Gläser-Karosserie GmbH was a German coachbuilder, based in Dresden, and known in particular as a producer of bespoke cabriolet car bodies. The enterprise was founded in 1864 and lasted, by some criteria, till 1952.

==History==

Chronology "Gläser-Karosserie" until the brand expired in 1951 / 52. (Yellow markings relate to the Radeberg site)

===Early years===
In 1864 Carl Heinrich Gläser (1831-1902), then a saddler by trade, established a little factory for the manufacture of carriages and sleighs along the Rampischen Alley (Rampischen Gasse 6), near the Frauenkirche, in Dresden.

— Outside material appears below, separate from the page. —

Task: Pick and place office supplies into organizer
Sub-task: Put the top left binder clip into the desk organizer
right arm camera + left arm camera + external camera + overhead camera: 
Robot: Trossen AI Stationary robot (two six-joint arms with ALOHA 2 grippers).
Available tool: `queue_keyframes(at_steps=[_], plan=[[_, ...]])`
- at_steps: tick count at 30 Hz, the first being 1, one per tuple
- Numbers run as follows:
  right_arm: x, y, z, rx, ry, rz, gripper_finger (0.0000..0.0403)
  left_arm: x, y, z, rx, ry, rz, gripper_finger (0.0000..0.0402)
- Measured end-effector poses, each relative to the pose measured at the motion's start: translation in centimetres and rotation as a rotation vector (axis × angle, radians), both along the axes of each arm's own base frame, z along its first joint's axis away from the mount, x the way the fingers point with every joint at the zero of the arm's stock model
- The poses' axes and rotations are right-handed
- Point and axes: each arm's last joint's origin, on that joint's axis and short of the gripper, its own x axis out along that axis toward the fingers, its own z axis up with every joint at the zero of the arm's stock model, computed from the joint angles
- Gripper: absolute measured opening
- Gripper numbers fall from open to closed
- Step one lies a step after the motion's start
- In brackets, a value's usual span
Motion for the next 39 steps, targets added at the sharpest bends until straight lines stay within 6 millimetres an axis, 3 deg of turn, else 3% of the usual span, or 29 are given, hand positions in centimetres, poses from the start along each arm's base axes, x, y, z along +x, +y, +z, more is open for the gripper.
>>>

The quality of the carriages and chaises he produced led to orders from the Royal stables in Dresden. The business also extended to upholstering, painting and finishing carriages supplied as basic shells by other makers. In 1898 Friedrich August Emil Heuer who had hitherto been one of the manufacturers supplying unfinished carriages, became a co-owner of the Gläser business. Heuer at this time was running his own forge and carriage workshop at Radeberg, some 18 km east of the city, but his working relationship with Gläser was already well established: he had indeed married Gläser's daughter back in 1885. When Gläser, by now more than 70, died in 1902 Heuer was left as the sole owner of the flourishing business that bore his father-in-law's name.

===Motorcar bodies===
1902 was also the year in which Gläser-Karosserie decided to diversify into car bodies, although it was not till 1905 that they were able to deliver their first vehicle, using a 45 hp chassis from Daimler of Untertürkheim. Heuer continued to build the business, while his brother Robert Heuer took over the running of the operation in Radeburg. At the luxury end of the market customers were able to specify highly individualised bodies. The company acquired several patents including one for a window opener known as the "Silentium", reflecting its qualities. A small number of tramcars was also produced for Dresden during the early years of the twentieth century. During this time, the Radeberg operation became increasingly closely integrated with the business in Dresden, and taken together the business provided work for approximately 200 people. In 1905 the acquisition of a small steam powered generator at Radeberg gave the operation, for the first time, access to a power supply to support the hand craftsmanship on which operations depended.

In 1913 a site for the construction of larger premises was acquired, from a former curtain and lace making business, at Arnold Street (Arnoldstraße 18-24) in the Johannstadt quarter of Dresden. A modern factory building was constructed into which the workshops were relocated. The Rampischen Alley premises were converted for use a prestigious showroom complex.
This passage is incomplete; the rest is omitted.